The problem
Copy the records below word for word. Stop after the line that contains "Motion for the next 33".

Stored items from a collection

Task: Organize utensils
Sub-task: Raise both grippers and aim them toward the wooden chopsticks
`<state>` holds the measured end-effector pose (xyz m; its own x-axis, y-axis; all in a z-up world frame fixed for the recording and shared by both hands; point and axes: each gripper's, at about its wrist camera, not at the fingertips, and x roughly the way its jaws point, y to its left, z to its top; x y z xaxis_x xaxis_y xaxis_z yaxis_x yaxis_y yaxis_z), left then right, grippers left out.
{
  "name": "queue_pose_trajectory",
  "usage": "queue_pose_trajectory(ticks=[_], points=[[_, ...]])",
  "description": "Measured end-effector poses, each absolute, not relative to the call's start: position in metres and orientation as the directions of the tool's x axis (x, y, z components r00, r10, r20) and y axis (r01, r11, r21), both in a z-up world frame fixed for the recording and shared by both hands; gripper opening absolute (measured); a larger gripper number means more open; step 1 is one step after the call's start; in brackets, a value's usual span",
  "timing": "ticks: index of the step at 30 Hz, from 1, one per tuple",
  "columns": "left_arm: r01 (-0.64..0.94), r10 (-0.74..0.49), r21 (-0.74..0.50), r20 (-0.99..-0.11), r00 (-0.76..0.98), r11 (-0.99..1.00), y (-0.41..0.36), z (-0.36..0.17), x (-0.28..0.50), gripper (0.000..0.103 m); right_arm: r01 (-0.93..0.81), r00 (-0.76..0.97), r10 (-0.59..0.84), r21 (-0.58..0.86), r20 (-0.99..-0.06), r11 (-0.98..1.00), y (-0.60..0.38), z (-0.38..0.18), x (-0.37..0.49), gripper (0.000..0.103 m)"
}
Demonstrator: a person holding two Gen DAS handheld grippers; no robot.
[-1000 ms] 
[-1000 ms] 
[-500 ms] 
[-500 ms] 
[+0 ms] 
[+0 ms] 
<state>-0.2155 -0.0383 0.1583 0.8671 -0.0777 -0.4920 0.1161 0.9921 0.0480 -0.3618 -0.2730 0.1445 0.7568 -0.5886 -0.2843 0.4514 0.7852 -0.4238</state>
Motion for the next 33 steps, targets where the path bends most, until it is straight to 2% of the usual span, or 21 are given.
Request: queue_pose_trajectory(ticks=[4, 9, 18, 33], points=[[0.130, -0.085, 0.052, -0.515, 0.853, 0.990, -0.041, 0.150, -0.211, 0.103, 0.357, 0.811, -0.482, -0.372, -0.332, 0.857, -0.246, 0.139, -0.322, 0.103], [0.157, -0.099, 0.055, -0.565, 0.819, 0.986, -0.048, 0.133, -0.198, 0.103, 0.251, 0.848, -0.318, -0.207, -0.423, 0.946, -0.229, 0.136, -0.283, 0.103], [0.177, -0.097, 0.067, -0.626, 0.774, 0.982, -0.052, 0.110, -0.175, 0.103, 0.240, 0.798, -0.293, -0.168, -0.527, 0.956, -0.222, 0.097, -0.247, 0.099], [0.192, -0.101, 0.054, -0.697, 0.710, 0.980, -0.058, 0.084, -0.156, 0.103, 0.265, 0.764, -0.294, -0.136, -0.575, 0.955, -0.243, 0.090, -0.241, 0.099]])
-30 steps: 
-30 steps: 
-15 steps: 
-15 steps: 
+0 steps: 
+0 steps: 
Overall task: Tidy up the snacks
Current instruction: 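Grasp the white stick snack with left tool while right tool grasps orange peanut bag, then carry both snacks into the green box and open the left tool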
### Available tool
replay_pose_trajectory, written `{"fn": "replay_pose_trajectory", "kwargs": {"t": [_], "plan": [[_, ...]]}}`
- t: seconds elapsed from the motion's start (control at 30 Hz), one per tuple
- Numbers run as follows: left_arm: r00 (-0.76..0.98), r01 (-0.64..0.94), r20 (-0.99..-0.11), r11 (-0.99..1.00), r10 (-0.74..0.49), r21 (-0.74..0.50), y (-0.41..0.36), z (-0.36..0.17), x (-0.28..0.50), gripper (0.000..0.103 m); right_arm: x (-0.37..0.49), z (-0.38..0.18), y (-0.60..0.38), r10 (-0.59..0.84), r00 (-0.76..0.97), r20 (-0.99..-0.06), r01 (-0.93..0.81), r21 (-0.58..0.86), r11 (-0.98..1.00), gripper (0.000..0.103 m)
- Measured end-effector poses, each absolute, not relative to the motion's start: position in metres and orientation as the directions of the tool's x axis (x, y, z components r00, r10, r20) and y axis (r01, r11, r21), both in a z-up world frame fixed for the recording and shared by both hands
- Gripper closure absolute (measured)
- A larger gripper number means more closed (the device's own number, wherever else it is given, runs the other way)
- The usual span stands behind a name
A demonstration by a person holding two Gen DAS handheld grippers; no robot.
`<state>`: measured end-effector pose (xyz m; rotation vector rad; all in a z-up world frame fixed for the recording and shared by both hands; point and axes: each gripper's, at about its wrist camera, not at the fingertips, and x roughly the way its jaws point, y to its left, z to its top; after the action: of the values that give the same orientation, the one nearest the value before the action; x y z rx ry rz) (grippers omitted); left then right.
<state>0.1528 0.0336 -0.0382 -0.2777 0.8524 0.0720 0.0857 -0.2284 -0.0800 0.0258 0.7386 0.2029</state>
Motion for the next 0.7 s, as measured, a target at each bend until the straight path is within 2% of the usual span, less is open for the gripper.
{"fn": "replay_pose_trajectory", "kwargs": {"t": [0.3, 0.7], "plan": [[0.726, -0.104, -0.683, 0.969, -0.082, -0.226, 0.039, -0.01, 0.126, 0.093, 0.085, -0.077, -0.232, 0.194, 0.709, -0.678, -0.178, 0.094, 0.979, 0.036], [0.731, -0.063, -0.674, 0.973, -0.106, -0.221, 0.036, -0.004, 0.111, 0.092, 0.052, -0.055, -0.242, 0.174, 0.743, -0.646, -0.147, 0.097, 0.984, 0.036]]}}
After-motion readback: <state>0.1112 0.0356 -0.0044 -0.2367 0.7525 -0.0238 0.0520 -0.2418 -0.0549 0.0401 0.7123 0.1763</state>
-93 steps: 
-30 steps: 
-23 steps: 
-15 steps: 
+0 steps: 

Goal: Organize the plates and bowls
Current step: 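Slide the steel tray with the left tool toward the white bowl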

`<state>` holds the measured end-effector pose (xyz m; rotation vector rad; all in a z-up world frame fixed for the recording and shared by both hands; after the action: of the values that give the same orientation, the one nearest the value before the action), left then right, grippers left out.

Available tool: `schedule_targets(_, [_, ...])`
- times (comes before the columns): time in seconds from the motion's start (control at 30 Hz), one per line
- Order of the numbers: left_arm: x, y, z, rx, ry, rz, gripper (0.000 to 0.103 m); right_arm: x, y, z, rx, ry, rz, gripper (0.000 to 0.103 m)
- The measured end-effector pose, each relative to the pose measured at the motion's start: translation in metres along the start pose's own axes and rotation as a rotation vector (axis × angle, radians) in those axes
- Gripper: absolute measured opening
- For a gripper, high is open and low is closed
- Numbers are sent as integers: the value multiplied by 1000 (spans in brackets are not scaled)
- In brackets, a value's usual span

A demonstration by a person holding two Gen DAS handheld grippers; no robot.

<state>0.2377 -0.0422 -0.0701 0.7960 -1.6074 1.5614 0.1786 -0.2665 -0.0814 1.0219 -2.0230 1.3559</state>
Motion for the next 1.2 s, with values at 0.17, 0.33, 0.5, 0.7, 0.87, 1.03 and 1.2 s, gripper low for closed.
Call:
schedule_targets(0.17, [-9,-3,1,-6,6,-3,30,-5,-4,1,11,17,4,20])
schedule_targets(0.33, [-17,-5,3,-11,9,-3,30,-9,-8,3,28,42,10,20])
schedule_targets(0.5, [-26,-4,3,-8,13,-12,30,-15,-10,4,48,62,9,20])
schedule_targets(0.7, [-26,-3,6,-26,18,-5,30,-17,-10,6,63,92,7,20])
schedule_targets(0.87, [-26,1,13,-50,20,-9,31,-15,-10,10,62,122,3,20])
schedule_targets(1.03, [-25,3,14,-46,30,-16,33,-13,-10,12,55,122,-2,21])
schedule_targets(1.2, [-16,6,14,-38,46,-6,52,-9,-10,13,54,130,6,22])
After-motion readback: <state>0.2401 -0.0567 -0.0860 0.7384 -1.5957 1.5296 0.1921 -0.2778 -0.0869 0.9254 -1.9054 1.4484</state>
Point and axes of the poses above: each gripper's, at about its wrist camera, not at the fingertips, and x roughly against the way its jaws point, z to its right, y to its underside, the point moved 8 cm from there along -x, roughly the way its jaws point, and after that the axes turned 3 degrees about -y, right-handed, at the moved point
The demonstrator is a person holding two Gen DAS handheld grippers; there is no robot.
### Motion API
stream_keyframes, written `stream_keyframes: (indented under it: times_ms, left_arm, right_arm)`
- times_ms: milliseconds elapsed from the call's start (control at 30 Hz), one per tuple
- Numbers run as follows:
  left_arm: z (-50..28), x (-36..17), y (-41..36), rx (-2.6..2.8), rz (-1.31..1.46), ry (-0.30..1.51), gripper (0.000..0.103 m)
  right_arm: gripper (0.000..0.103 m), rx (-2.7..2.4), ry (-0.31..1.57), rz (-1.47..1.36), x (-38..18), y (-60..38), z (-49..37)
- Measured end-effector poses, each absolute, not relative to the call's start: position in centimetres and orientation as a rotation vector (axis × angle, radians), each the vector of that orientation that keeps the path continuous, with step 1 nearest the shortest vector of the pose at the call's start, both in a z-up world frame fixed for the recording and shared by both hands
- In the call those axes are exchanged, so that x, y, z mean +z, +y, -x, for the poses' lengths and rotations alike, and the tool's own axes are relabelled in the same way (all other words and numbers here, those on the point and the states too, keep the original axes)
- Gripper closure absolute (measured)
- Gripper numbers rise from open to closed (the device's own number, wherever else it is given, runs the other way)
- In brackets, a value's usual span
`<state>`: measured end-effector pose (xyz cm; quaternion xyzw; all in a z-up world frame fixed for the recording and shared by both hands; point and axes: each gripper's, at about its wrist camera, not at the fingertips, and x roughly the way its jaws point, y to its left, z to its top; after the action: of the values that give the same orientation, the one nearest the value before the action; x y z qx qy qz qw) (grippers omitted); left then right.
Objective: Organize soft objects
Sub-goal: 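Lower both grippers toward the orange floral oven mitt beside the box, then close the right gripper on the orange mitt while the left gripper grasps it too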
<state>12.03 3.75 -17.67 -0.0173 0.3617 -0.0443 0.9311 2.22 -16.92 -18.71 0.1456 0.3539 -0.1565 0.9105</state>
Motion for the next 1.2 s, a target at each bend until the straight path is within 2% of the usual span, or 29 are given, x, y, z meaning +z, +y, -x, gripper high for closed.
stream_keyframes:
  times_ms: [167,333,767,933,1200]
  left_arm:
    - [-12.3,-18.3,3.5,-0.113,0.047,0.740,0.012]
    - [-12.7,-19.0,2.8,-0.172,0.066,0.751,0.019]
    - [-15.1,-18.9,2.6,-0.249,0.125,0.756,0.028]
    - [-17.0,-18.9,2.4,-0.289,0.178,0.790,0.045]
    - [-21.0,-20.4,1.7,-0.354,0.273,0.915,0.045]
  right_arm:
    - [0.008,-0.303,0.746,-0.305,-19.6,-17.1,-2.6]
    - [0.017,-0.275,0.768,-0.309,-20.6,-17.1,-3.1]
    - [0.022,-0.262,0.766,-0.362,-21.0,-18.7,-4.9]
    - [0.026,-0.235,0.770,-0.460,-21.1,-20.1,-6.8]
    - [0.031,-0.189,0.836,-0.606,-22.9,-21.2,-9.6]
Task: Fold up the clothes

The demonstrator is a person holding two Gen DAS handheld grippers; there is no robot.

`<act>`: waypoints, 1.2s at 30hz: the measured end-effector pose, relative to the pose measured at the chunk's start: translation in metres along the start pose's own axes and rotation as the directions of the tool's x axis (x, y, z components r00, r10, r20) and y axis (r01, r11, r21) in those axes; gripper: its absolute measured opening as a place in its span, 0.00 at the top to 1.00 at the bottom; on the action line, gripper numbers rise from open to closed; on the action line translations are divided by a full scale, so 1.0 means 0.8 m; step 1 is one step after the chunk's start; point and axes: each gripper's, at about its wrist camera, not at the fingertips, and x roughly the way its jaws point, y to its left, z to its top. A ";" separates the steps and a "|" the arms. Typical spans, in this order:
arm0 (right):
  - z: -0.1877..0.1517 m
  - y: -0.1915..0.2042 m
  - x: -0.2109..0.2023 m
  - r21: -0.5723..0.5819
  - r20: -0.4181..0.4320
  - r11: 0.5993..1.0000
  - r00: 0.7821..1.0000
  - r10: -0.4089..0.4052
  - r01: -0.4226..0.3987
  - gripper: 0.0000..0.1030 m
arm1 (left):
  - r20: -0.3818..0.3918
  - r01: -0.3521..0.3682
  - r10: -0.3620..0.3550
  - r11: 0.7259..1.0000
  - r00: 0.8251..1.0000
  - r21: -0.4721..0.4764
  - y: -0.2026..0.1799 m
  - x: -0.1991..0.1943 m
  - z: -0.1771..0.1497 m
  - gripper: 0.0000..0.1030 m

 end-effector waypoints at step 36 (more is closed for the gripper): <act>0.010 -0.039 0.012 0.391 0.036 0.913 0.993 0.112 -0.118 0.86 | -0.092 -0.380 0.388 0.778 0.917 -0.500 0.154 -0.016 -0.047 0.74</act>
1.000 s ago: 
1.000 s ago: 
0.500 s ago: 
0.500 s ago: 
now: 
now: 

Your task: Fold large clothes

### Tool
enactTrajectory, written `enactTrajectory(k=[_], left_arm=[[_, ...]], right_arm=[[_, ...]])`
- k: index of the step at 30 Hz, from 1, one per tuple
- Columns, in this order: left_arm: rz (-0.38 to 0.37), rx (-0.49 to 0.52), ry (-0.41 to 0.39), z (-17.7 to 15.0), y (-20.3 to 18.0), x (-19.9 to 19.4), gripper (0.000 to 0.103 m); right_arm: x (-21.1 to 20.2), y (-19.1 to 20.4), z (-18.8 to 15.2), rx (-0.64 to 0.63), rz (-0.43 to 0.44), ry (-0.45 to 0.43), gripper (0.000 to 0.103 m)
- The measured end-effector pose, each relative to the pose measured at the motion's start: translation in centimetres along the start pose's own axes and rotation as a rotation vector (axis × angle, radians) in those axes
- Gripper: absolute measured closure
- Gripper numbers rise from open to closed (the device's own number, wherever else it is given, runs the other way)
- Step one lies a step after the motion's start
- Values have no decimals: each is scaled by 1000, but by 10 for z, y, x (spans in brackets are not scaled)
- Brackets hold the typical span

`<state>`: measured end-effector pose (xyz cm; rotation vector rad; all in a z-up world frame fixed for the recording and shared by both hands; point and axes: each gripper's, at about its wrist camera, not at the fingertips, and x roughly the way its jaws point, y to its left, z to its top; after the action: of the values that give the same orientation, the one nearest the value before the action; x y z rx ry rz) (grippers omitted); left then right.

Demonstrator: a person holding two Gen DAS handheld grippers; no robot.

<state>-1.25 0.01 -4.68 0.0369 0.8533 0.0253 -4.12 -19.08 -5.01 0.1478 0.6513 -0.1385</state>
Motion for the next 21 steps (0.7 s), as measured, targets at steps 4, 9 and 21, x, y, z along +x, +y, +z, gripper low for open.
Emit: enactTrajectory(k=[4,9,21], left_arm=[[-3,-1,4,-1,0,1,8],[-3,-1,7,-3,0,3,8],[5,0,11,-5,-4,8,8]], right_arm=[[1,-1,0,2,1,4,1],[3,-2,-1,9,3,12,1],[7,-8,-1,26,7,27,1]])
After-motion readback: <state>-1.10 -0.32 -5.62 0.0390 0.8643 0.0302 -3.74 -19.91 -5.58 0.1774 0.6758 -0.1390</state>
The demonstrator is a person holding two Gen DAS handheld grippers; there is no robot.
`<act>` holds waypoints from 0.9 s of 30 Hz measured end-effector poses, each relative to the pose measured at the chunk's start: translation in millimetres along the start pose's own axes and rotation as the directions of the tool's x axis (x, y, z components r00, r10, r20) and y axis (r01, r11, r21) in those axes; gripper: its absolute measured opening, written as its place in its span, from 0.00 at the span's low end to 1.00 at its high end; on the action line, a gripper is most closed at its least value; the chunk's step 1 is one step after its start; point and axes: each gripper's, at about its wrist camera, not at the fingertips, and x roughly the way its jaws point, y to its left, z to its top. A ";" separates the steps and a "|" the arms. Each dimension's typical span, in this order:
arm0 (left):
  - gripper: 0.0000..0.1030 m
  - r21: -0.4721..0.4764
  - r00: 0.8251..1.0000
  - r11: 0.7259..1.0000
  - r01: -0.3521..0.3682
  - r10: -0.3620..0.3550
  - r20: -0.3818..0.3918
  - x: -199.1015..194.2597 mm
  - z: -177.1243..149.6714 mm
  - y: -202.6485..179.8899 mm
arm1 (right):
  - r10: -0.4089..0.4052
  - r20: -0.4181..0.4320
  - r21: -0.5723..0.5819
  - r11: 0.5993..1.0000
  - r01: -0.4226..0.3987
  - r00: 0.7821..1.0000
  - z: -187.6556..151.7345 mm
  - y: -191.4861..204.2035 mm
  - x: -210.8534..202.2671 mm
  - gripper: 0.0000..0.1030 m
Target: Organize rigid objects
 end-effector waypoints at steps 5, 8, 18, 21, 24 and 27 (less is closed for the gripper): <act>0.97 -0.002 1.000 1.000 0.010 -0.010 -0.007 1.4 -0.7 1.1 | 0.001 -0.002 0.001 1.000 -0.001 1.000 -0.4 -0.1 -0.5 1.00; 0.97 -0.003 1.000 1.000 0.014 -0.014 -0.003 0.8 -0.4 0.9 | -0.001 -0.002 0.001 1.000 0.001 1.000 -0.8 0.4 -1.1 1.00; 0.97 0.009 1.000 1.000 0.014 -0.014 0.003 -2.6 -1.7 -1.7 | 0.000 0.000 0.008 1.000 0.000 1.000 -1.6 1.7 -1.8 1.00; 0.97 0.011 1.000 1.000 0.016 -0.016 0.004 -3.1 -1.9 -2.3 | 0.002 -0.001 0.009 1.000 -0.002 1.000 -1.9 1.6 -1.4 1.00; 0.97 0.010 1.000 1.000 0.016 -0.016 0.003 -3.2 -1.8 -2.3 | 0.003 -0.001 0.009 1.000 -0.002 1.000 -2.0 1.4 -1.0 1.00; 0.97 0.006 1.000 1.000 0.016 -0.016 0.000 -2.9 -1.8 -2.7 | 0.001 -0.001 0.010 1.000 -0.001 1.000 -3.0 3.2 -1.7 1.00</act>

Your solution
Task: Organize utensils
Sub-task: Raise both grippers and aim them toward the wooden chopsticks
`<state>` holds the measured end-effector pose (xyz m; its own x-axis, y-axis; all in a z-up world frame fixed for the recording and shared by both hands; point and axes: each gripper's, at about its wrist camera, not at the fingertips, and x roughly the way its jaws point, y to its left, z to its top; x y z xaxis_x xaxis_y xaxis_z yaxis_x yaxis_y yaxis_z), left then right, grippers left out.
{
  "name": "queue_pose_trajectory",
  "usage": "queue_pose_trajectory(ticks=[_], points=[[_, ...]])",
  "description": "Measured end-effector poses, each absolute, not relative to the call's start: position in metres and orientation as the directions of the tool's x axis (x, y, z components r00, r10, r20) and y axis (r01, r11, r21), both in a z-up world frame fixed for the recording and shared by both hands; gripper opening absolute (measured); a larger gripper number means more open; step 1 is one step after the call's start; in brackets, a value's usual span",
  "timing": "ticks: index of the step at 30 Hz, from 1, one per tuple",
  "columns": "left_arm: r01 (-0.64..0.94), r10 (-0.74..0.49), r21 (-0.74..0.50), r20 (-0.99..-0.11), r00 (-0.76..0.98), r11 (-0.99..1.00), y (-0.41..0.36), z (-0.36..0.17), x (-0.28..0.50), gripper (0.000..0.103 m); right_arm: r01 (-0.93..0.81), r00 (-0.76..0.97), r10 (-0.59..0.84), r21 (-0.58..0.86), r20 (-0.99..-0.06), r11 (-0.98..1.00), y (-0.60..0.38), z (-0.38..0.18), x (-0.37..0.49), gripper (0.000..0.103 m)"
}
Demonstrator: a person holding two Gen DAS handheld grippers; no robot.
[-1000 ms] 
[-1000 ms] 
[-500 ms] 
[-500 ms] 
[+0 ms] 
[+0 ms] 
<state>-0.2155 -0.0383 0.1583 0.8671 -0.0777 -0.4920 0.1161 0.9921 0.0480 -0.3618 -0.2730 0.1445 0.7568 -0.5886 -0.2843 0.4514 0.7852 -0.4238</state>
Motion for the next 33 steps, targets where the path bends most, until it is straight to 2% of the usual span, or 21 are given.

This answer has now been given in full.